Importing all necessary dependencies.

In [82]:
import pandas as pd 
from sklearn.preprocessing import MinMaxScaler, OneHotEncoder
from sklearn.pipeline import Pipeline
from sklearn.impute import SimpleImputer
from sklearn.compose import ColumnTransformer
from sklearn.ensemble import RandomForestClassifier
from sklearn.feature_selection import SelectKBest, f_classif
from sklearn.model_selection import GridSearchCV
import joblib
import matplotlib.pyplot as plt
import numpy as np

Importing datasets, extracting x, y values and the numerical/categorical columns.

In [None]:
df = pd.read_csv("./dataset/Train_data.csv")

y_train = df["class"]
y_train = y_train.map({"normal": 0, "anomaly": 1})
X_train = df.drop(columns=["class"])

num_cols = X_train.select_dtypes(include=["int64", "float64"]).columns.tolist()
cat_cols = X_train.select_dtypes(include=["object", "category"]).columns.tolist()

test_df = pd.read_csv("./dataset/Test_data.csv")
X_test = test_df[num_cols + cat_cols]

This step does the following:
- Creating pipelines for numerical and categorical values.
- Creating a column transformation for the pipelines.
- Creating a model pipeline.

In [84]:
num_pipeline = Pipeline(steps=[
    ("impute", SimpleImputer(strategy="mean")),
    ("scale", MinMaxScaler())
])

cat_pipeline = Pipeline(steps=[
    ("impute", SimpleImputer(strategy="most_frequent")),
    ("one-hot", OneHotEncoder(handle_unknown="ignore", sparse_output=False))
])

col_trans = ColumnTransformer(transformers=[
    ("num_pipeline", num_pipeline, num_cols),
    ("cat_pipeline", cat_pipeline, cat_cols)
],
remainder="drop",
n_jobs=-1
)

random_forest_classifier = RandomForestClassifier(random_state=42)

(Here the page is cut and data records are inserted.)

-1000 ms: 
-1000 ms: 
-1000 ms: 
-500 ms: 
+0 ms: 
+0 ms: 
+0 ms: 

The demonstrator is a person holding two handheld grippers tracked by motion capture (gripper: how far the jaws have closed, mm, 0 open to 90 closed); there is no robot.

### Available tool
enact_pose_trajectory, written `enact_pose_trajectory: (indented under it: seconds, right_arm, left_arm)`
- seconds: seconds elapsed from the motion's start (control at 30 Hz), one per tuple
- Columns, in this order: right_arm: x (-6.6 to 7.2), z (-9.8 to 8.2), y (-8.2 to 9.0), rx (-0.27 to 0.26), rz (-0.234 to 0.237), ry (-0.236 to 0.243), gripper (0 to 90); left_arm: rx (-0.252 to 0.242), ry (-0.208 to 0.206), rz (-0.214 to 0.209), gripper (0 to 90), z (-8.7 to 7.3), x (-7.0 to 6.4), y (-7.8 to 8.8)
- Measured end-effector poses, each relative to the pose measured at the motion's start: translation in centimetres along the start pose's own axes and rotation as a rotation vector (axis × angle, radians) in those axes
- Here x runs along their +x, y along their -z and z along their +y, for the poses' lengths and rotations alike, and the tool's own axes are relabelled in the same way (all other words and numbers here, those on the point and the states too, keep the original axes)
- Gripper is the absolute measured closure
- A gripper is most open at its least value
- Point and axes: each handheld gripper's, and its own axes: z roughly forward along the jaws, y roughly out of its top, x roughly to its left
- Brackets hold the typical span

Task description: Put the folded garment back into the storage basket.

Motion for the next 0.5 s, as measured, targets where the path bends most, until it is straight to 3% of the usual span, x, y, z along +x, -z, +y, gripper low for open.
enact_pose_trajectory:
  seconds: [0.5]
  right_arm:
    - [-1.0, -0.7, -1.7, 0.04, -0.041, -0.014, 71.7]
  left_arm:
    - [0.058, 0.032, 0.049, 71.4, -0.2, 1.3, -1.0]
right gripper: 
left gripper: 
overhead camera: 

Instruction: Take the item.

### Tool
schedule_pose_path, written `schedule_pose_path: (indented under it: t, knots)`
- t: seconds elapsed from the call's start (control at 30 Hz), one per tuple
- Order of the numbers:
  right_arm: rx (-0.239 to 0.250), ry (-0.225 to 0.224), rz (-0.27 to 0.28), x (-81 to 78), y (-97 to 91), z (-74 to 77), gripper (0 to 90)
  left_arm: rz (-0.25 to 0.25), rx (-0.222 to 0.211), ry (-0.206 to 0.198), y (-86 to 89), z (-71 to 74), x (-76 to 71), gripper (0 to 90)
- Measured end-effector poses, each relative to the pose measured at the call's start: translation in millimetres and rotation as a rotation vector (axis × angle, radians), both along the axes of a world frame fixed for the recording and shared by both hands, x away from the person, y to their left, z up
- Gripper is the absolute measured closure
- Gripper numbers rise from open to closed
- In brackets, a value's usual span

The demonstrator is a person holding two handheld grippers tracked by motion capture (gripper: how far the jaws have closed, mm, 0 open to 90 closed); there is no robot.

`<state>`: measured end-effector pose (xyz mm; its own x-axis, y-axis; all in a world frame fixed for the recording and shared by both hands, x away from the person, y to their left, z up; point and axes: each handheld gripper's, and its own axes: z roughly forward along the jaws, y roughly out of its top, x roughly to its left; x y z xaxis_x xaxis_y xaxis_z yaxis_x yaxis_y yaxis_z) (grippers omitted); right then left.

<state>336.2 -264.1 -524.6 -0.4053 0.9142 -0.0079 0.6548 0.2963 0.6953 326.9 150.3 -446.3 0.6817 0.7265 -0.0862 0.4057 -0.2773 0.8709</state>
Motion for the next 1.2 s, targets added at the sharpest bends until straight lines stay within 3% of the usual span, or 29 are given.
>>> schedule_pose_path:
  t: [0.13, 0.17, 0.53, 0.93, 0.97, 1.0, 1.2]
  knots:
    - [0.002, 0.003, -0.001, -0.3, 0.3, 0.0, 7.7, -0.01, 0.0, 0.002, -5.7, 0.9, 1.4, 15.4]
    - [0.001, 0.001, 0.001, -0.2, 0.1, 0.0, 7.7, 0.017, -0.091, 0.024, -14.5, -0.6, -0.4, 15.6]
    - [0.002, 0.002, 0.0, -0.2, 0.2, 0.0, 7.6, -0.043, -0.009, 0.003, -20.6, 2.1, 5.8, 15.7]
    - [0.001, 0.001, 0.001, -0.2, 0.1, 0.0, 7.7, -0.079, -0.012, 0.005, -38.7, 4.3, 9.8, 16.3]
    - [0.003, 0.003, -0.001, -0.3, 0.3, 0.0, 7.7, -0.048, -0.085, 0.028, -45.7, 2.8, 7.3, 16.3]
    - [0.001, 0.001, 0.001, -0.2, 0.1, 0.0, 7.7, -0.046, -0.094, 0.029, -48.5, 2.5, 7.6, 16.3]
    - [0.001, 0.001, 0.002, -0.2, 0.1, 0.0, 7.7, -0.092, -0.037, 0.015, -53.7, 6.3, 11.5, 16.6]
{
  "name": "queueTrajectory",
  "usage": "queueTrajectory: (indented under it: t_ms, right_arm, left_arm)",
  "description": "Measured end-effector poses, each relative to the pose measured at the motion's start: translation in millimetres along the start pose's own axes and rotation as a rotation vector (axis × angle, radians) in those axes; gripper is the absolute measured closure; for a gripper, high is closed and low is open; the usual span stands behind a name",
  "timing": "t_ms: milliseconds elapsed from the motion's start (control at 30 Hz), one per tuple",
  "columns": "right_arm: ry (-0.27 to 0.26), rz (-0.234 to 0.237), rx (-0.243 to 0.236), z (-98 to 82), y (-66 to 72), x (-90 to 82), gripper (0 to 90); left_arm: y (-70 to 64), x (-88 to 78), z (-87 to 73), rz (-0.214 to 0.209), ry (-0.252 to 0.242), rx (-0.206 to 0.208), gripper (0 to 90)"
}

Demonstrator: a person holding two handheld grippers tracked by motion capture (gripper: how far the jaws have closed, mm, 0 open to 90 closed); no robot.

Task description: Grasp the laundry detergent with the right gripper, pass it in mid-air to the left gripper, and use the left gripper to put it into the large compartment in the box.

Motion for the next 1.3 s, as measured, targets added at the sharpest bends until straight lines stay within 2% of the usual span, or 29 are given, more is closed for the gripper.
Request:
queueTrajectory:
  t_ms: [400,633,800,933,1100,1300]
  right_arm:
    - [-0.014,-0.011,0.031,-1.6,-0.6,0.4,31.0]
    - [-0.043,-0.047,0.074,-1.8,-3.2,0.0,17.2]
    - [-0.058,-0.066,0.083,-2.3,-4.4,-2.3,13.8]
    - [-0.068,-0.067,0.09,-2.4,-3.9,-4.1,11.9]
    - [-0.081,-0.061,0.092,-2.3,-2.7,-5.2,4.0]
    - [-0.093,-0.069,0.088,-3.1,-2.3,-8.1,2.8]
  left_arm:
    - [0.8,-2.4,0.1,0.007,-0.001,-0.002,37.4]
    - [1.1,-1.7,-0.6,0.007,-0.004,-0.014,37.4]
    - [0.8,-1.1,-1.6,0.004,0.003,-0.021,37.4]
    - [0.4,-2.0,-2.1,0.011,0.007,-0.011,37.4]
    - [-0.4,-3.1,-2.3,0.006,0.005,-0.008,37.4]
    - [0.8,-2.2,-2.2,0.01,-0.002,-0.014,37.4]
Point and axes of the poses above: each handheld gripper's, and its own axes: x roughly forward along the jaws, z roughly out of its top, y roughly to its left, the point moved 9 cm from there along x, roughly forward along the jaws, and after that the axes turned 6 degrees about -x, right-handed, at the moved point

model_pipeline = Pipeline(steps=[
    ("col_trans", col_trans),
    ("select", SelectKBest(score_func=f_classif)),
    ("model", random_forest_classifier)
])

In [85]:
param_grid = {
    "select__k": [10, 20, 30, "all"],
    "model__n_estimators": [100, 200],
    "model__max_depth": [None, 10, 20],
    "model__min_samples_split": [2, 5],
}

grid_search = GridSearchCV(
    estimator=model_pipeline,
    param_grid=param_grid,
    cv=5,
    scoring="f1",
    n_jobs=1
)

Fitting against the x and y values, to get the best model using grid search.

In [None]:
grid_search.fit(X_train, y_train)

print("Best Parameters:", grid_search.best_params_)
print("Best F1 Score:", grid_search.best_score_)

best_model = grid_search.best_estimator_
joblib.dump(grid_search.best_estimator_, "network_intrusion_model.pkl")

In [None]:
loaded_model = joblib.load("network_intrusion_model.pkl")
y_pred = loaded_model.predict(X_test)

Plotting a bar chart of the predicted values.

In [None]:
unique, counts = np.unique(y_pred, return_counts=True)

plt.bar(unique.astype(str), counts)
plt.xticks([0, 1], labels=["Normal", "Attack"])
plt.title("Prediction Class Distribution")
plt.xlabel("Class")
plt.ylabel("Count")
plt.show()